The Weekly Iteration Cycle
This is the real workflow of automation:
- Observe: What tasks am I still doing manually? What workflows feel slow or fragile?
- Test: Build a new scenario or modify an existing one in draft mode. Test it thoroughly.
- Deploy: Activate it during a quiet time (never Friday at 4 PM).
- Monitor: Watch execution logs for the first 24-48 hours.
- Iterate: If something's wrong, fix it and test again. If it's working, document what you built.
For example, last month I noticed I was still manually sorting leads into different buckets based on their interests. That was 30 minutes every Monday. So I spent 90 minutes building a new scenario that reads the form submission data and tags leads automatically based on keywords. Now it's automatic.
The time investment: 90 minutes to build, 30 minutes saved per month. Breakeven: 3 months. But it's been working for 8 months, so I've saved 240 minutes total. That's real.
What I Still Do Manually (And Why)
Not everything should be automated. This is where people go wrong. They automate things that are supposed to be human-driven.
What I don't automate:
- Creative decisions: I don't auto-generate blog post titles. I write them myself because I need them to stand out.
- Client communication: If someone reaches out with a specific question or concern, I respond personally. Automation here would feel cold and wrong.
- Things that change constantly: If a process is in flux—still being refined—automating it locks you into a pattern that's probably wrong. Wait until the process stabilizes.
- High-stakes decisions: My Shadow Hound tool generates resume critiques, but I review random samples to ensure quality. Can't automate away accountability.
The honest truth: Automation is not about doing nothing. It's about doing the right things with your limited time. If you save 5 hours a week through automation but spend 3 of those hours on new problems automation created, you've only gained 2 hours. The net gain matters, not the gross savings.
The Honest ROI
People ask: "Is automation worth it?" The answer depends on what you're optimizing for.
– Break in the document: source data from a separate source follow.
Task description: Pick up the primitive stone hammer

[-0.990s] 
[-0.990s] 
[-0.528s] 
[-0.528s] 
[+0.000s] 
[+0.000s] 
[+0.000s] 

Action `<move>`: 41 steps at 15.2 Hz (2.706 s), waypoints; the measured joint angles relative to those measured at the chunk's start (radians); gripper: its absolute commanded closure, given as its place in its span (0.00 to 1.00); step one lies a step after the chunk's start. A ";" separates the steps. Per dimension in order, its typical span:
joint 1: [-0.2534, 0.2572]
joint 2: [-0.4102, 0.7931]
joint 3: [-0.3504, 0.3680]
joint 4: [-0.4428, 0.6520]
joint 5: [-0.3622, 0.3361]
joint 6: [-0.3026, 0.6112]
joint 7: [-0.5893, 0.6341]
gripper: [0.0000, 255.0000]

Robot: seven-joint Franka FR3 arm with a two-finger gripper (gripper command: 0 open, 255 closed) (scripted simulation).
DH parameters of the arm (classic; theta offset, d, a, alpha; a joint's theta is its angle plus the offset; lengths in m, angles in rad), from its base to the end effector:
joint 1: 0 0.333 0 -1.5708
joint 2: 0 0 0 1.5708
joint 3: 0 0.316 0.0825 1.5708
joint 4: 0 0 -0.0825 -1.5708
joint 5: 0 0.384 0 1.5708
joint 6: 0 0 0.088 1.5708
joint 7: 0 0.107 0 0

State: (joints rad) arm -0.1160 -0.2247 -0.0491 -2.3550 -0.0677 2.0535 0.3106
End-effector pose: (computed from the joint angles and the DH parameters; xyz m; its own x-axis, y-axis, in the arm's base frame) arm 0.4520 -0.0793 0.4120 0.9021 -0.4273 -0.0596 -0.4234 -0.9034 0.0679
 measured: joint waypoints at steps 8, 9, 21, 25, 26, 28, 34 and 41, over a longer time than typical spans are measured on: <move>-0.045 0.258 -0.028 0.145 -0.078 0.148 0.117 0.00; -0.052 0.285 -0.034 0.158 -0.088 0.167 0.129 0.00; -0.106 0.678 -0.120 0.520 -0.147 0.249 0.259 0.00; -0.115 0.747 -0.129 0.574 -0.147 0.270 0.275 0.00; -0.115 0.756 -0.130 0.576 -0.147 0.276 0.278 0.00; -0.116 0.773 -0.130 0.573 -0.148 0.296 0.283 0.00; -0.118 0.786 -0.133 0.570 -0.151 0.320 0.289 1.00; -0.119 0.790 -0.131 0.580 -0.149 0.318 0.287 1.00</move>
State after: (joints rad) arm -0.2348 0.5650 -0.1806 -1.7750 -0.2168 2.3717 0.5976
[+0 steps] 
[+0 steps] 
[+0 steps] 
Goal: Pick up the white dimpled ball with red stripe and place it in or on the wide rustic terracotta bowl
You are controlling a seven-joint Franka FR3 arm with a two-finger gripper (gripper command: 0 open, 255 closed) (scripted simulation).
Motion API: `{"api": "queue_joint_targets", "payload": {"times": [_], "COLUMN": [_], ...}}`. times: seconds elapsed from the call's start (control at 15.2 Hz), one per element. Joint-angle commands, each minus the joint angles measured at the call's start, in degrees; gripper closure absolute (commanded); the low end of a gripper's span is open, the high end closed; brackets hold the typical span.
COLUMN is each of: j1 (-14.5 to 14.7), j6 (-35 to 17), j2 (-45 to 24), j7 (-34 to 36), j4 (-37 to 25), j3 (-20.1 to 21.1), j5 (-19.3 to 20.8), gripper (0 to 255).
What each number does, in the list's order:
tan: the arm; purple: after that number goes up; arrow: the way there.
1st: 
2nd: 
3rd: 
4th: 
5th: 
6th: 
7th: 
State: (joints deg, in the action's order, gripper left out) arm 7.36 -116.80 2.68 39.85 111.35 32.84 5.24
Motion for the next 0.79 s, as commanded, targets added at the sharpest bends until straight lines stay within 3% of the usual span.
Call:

If you're optimizing for time: Absolutely. I save 15-20 hours per month, which translates to real money given my billable rate. But only if I don't spend more time building and maintaining the automations than they save. So far, I haven't crossed that line.
If you're optimizing for stress: Even more valuable. Knowing that leads are automatically captured, forms are being processed, and reports are running without my intervention—that's priceless. I sleep better.
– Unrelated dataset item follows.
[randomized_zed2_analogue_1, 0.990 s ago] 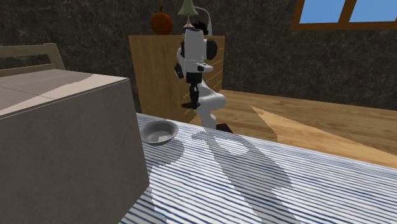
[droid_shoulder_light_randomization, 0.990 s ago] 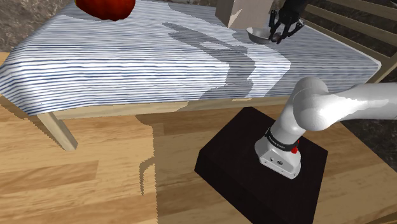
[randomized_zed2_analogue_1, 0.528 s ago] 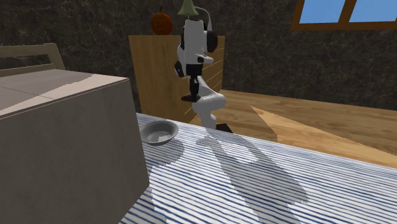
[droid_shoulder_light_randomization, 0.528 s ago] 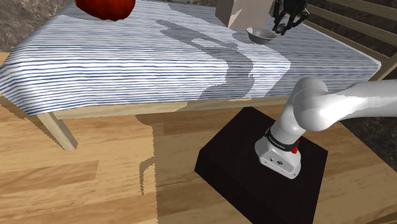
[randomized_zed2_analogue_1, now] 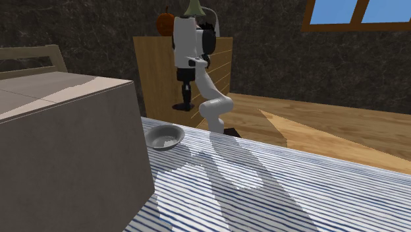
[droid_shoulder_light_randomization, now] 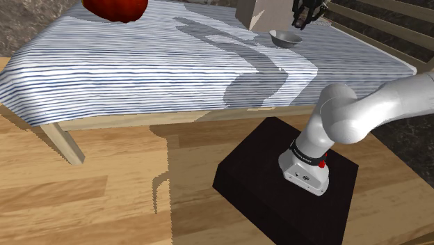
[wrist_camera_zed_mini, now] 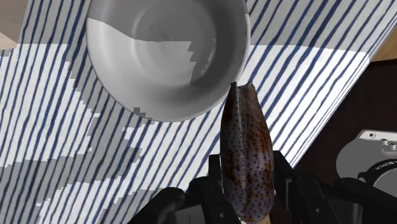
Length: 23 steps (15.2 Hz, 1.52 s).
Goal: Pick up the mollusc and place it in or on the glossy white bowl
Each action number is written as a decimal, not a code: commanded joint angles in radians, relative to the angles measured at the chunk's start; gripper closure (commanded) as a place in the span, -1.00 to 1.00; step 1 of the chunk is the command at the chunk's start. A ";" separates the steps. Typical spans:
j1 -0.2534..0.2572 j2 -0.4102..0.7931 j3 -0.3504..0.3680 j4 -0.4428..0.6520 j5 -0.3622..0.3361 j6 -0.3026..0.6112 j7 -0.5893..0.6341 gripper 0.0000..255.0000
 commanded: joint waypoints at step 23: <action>0.148 0.227 -0.347 0.084 -0.034 0.252 -0.146 1.00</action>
If you're optimizing for scale: This is where automation shines hardest. With manual processes, 50 form submissions a month requires 3 hours of work. With automation, it requires 5 minutes of monitoring. At 500 submissions, the difference is massive.
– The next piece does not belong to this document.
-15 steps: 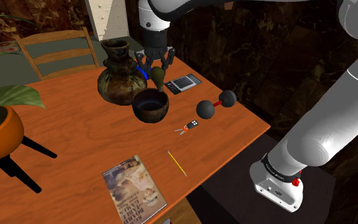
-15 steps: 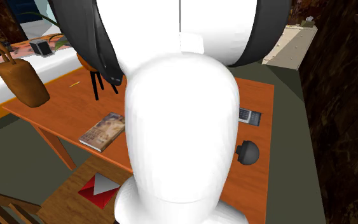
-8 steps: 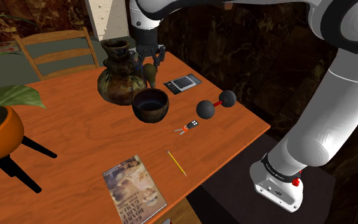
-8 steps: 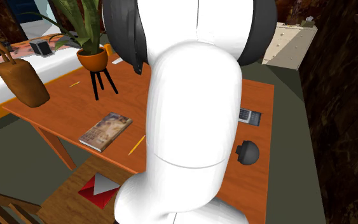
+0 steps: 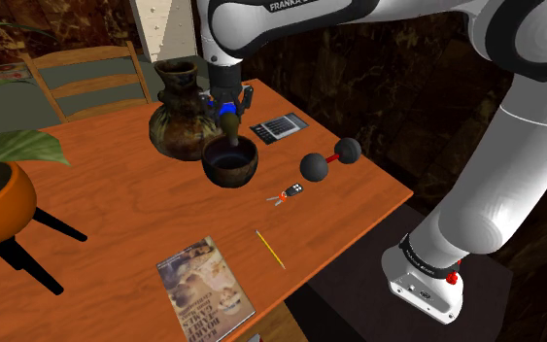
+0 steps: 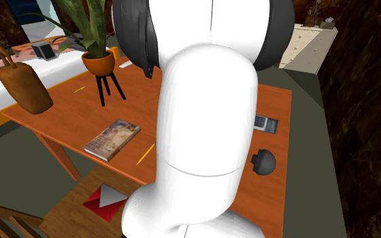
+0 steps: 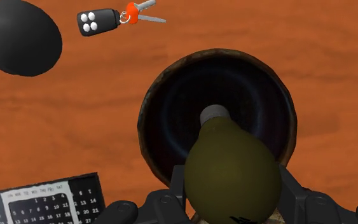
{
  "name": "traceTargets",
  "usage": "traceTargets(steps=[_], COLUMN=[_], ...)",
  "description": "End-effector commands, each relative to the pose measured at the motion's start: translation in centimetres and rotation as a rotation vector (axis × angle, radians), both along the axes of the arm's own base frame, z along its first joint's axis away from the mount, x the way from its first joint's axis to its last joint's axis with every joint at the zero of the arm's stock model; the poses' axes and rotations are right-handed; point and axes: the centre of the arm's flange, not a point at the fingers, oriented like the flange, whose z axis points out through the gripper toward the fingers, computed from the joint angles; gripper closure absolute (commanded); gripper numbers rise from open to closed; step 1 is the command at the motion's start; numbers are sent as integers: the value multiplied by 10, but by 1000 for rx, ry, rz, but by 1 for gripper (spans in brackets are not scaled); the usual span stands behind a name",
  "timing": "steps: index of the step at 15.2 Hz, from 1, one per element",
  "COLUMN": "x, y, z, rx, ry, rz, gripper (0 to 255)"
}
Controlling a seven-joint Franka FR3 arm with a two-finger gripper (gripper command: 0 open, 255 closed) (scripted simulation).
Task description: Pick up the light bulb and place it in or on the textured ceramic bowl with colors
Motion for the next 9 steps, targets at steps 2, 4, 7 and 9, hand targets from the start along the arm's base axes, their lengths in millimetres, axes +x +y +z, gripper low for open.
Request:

The real calculation: Calculate (time saved per month) × (your hourly rate). Then subtract (maintenance time per month) × (your hourly rate). If the net is positive, automate it. If not, don't.
The Hard Lessons I've Learned
1. Monitor your operations count. Make.com charges based on operations. A poorly designed workflow can burn through your monthly budget in days. I learned this when a webhook that was supposed to fire once per submission started firing 100 times. Ouch. Now I check the operation monitor weekly.
2. Over-complexity breaks things. My most robust workflows are simple. Three to five modules. My most fragile workflows are the ones I got ambitious with—15+ modules with nested conditions. Simple > clever.
3. Documentation saves your future self. I spend 5 minutes documenting each new scenario. Why does this exist? What does it do? What could go wrong? Three months later when something breaks, present-me thanks past-me. A lot.
4. Test data is your friend. Every scenario I build gets tested with realistic sample data before it touches real customers. Catches 90% of issues.
5. Not everything needs to be automated. Some work is worth doing manually. Automation isn't a moral imperative. It's a tool. Use it when it makes sense. Skip it when it doesn't.